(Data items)
= = = = = = =

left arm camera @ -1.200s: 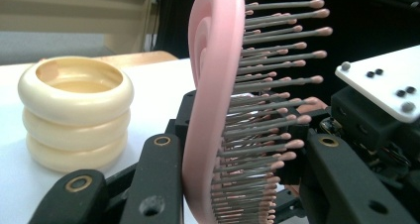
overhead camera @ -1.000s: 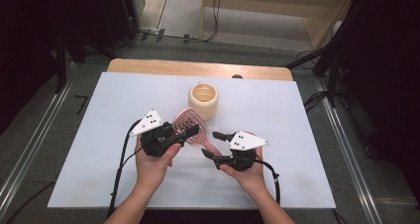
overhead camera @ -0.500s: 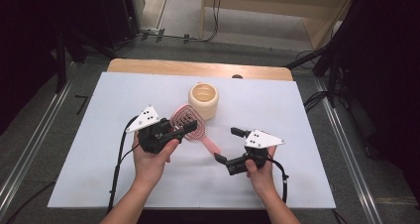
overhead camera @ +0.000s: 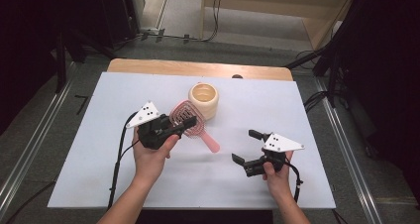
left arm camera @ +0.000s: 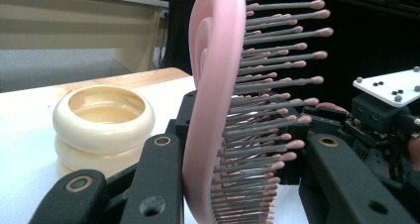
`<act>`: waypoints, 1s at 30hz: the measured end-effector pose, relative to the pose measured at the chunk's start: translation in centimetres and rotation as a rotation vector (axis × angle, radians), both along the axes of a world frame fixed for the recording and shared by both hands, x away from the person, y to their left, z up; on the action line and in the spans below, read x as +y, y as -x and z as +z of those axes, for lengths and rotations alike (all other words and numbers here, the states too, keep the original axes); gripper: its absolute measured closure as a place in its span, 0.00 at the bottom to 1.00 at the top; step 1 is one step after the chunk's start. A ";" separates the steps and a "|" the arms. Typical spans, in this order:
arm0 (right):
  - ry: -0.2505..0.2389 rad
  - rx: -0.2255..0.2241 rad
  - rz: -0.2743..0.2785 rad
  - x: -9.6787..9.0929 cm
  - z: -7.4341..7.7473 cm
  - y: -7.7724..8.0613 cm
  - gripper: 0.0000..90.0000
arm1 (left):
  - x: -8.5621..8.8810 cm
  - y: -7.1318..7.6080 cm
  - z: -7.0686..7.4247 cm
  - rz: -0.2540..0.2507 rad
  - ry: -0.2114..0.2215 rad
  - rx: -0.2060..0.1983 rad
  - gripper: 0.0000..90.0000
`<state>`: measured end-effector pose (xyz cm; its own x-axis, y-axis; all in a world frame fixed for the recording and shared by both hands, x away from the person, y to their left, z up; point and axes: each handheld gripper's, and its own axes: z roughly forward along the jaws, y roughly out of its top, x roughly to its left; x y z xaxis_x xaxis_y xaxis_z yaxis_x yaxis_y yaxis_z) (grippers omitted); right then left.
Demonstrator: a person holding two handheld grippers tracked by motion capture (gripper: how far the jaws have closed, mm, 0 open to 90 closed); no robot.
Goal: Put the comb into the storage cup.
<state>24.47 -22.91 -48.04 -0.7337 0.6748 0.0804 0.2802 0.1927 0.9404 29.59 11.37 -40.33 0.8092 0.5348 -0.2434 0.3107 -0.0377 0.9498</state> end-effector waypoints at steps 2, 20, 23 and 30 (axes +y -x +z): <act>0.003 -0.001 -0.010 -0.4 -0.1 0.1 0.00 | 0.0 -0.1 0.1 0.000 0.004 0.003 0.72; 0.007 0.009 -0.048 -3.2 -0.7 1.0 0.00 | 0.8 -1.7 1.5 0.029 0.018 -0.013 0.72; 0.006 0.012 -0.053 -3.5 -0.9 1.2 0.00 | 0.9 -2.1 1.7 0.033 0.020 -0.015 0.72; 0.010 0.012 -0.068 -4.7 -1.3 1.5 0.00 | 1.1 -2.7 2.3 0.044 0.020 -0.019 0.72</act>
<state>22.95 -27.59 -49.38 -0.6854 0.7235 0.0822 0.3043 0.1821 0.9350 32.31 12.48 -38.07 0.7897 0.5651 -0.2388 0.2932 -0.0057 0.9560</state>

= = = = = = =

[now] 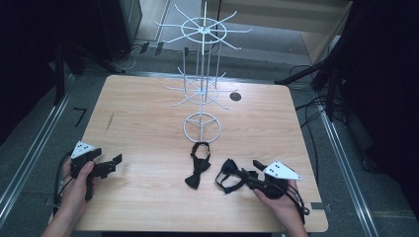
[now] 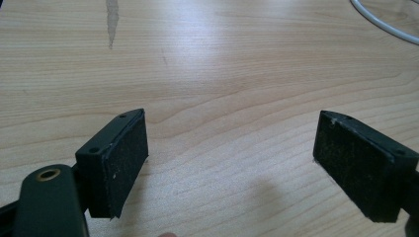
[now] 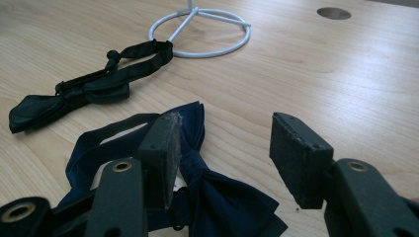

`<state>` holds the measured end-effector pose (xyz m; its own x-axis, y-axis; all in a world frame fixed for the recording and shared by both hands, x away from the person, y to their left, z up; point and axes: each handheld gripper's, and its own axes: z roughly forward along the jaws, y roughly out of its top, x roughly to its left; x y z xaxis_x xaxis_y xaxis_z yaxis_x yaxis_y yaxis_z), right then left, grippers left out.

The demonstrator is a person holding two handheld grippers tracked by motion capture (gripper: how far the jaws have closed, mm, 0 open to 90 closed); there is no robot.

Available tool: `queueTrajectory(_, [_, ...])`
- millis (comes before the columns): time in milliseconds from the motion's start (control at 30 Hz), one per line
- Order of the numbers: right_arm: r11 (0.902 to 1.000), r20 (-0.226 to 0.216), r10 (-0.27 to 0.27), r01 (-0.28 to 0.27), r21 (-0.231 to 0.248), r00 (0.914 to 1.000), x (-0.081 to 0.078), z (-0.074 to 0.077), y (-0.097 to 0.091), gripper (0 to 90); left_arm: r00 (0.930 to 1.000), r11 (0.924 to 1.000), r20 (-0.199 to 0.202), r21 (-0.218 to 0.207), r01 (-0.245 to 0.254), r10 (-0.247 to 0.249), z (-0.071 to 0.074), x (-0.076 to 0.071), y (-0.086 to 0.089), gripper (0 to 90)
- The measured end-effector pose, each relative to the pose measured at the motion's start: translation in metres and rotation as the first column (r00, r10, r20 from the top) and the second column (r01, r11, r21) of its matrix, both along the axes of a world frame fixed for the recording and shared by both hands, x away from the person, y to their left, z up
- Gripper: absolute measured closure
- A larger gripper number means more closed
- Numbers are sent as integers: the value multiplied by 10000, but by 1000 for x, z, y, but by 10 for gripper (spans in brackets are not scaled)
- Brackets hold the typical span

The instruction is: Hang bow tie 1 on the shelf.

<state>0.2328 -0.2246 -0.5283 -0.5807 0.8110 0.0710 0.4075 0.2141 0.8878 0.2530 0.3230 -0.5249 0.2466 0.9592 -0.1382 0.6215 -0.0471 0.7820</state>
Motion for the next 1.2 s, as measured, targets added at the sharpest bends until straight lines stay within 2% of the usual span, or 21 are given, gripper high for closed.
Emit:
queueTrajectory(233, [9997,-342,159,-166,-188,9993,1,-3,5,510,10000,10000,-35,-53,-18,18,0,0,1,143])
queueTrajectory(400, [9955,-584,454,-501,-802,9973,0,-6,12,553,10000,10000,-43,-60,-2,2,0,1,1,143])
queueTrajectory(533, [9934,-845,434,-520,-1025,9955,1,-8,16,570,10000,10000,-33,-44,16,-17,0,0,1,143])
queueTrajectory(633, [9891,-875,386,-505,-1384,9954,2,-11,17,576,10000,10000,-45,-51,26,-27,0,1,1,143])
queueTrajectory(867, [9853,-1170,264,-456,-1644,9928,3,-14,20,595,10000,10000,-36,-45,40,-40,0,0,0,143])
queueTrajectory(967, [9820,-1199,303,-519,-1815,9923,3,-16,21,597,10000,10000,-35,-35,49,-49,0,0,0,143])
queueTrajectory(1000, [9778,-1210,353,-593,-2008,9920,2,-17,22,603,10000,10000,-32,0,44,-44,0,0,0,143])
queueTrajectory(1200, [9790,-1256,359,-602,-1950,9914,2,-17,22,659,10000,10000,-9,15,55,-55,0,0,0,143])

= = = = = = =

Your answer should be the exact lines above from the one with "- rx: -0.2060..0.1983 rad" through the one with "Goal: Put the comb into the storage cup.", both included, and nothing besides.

  - rx: -0.2060..0.1983 rad
  - gripper: 0.0000..90.0000
`<state>`: measured end-effector pose (xyz cm; its own x-axis, y-axis; all in a world frame fixed for the recording and shared by both hands, x away from the person, y to their left, z up; point and axes: each handheld gripper's, and its own axes: z roughly forward along the jaws, y roughly out of its top, x roughly to its left; x y z xaxis_x xaxis_y xaxis_z yaxis_x yaxis_y yaxis_z) (grippers omitted); right then left.
Demonstrator: a person holding two handheld grippers tracked by motion capture (gripper: how far the jaws have closed, mm, 0 open to 90 closed); no robot.
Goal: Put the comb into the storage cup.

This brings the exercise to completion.